OUTPATIENT SERVICES:

  1. Review each region’s collegial log for completeness, in preparation for collegial discussion and ensures that consult requests are documented in each patient’s medical record
  2. Review all requests for outpatient/onsite services and obtains history and clinical rationale. Reviews and maintains all contractual turnaround times.
  3. Obtain all necessary clinical information, history, criteria, and present findings to UM Medical Director for inpatient and/or outpatient review.
  4. Participates in collegial discussions; enter all information, from the collegial discussion in accordance with contractual turnaround times, into Wexcare.
  5. Review launch reports to monitor appropriateness and accuracy of the entry process.
  6. Verify response back to schedulers with results of Collegial within contractual timeframe
  7. Work with schedulers to ensure that appointments are obtained and that patients are seen within 60 days of approval
  8. Provide site and providers with authorization number/letter according to policy.
  9. Pre-certify specific surgical cases as outlined in the policy and procedures.
  10. Review history of all consults and raise question of a possible quality of care issue or risk management issue to UM Medical Director or Director of UM.
  11. Work with Operations personnel to resolve vendor claims issues such as inappropriate coding, over or duplicate billing for services, and reimbursement issues.
  12. Assist Team with contractual issues and updates.

ADDITIONAL DUTIES AND RESPONSIBILITIES:

  1. Assist callers with questions, refer when appropriate.
  2. Prepare statistical reports for UR and Operations personnel.
  3. Provide overview of Utilization Management purpose and function to new Health Care Unit Administrators and other site personnel as requested by the Director, Utilization Management.
  4. Assist with orientation of new UM staff and site staff as indicated.
  5. Work with Medical Directors to identify areas of concern and quality improvement
  6. Work with Director of Utilization Management and other UM staff on special projects.
  7. Research inappropriate/administrative transfers of medically unstable inmates
  8. Actively participate in Utilization Management staff meetings.
  9. Collect data to monitor facility compliance to Company standards and policies
  10. Be knowledgeable of Department of Correction Policy/Procedures and Contractual Agreements with providers

The duties and responsibilities outlined herein are for payroll purposes only; employees may be assigned other duties as required.

ENVIRONMENTAL CONDITIONS

Standard office environment in a Corporate office setting which includes daily interfacing with Administration, Finance and health care personnel.


 

LICENSING: Current Registered Nursing license within the state.

CERTIFICATION: Current CPR certification.

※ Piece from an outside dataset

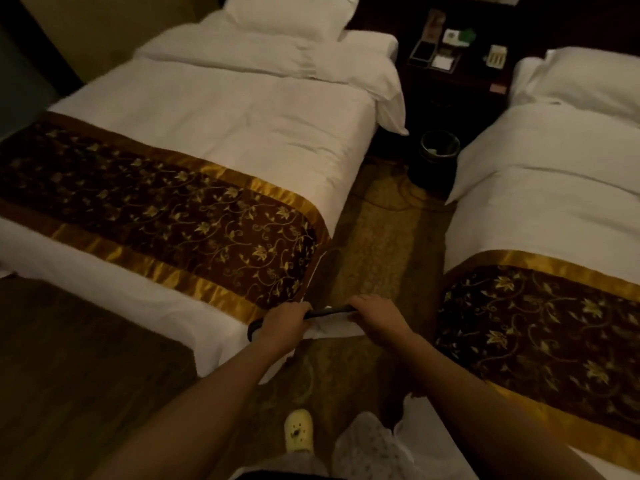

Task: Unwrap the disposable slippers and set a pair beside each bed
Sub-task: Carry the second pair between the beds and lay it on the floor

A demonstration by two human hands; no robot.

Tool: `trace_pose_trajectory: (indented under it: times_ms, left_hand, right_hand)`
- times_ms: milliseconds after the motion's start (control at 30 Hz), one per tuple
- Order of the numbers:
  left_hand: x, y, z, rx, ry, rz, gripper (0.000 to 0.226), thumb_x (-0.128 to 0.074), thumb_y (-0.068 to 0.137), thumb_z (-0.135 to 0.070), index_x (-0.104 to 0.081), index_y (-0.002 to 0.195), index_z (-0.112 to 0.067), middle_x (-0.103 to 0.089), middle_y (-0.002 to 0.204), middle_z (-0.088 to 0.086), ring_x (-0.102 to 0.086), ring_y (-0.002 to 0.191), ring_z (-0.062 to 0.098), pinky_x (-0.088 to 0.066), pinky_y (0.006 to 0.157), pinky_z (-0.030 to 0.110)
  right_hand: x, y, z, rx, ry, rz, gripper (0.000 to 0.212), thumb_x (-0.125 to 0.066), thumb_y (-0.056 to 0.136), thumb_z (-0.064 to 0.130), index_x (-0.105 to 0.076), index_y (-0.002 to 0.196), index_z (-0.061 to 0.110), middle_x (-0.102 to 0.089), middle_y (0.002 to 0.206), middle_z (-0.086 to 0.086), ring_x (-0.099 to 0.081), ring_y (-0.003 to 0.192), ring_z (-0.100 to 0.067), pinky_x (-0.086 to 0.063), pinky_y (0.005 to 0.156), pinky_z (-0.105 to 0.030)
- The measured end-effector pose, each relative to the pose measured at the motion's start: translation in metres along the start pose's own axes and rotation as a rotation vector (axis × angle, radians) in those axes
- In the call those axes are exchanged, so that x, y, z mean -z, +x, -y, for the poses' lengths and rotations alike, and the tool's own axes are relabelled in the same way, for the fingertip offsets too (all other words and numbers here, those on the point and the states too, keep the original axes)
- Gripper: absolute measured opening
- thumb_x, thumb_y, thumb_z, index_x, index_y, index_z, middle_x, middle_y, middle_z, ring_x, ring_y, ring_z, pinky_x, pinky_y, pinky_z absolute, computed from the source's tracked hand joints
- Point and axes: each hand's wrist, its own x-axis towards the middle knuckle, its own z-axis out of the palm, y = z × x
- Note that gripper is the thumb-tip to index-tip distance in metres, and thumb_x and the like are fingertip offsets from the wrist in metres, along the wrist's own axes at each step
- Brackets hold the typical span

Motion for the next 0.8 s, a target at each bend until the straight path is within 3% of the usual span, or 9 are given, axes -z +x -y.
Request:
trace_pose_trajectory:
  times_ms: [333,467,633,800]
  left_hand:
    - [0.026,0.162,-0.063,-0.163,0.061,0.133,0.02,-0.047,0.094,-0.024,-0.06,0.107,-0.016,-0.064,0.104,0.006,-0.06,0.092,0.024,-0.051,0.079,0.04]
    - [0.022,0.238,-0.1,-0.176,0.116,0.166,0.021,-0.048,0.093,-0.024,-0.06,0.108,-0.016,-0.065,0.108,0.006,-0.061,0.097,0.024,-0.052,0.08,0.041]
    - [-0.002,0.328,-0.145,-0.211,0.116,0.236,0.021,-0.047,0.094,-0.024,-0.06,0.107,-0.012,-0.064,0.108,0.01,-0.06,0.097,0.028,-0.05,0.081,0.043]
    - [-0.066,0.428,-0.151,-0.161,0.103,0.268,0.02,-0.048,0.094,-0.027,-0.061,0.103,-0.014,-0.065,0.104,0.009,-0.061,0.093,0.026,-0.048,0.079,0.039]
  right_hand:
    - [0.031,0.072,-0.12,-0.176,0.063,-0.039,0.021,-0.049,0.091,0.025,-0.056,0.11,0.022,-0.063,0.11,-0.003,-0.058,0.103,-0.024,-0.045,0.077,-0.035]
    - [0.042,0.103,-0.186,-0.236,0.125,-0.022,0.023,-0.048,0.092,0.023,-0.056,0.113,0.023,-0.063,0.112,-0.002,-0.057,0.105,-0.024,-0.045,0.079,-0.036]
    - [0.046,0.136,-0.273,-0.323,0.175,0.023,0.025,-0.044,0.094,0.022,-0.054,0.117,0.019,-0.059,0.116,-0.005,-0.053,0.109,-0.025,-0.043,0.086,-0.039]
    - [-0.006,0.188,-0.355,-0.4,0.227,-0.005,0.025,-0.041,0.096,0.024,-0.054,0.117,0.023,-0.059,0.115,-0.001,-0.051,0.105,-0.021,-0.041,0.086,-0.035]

EDUCATION: Graduate from an accredited School of Nursing

PREFERRED EXPERIENCE:

  • Prefer a minimum of two (2) years of clinical experience
  • Correctional experience, a plus

OTHER PREFERRED KNOWLEDGE, SKILLS AND ABILITIES:

  • Self-directed
  • Strong interpersonal, and verbal and written communication skills
  • Demonstrated experience meeting multiple deadlines.
  • Ability to competently manage multiple priorities simultaneously
  • Ability to work in a stressful environment
  • Must be a "team-player" as this position requires daily coordination with other coworkers.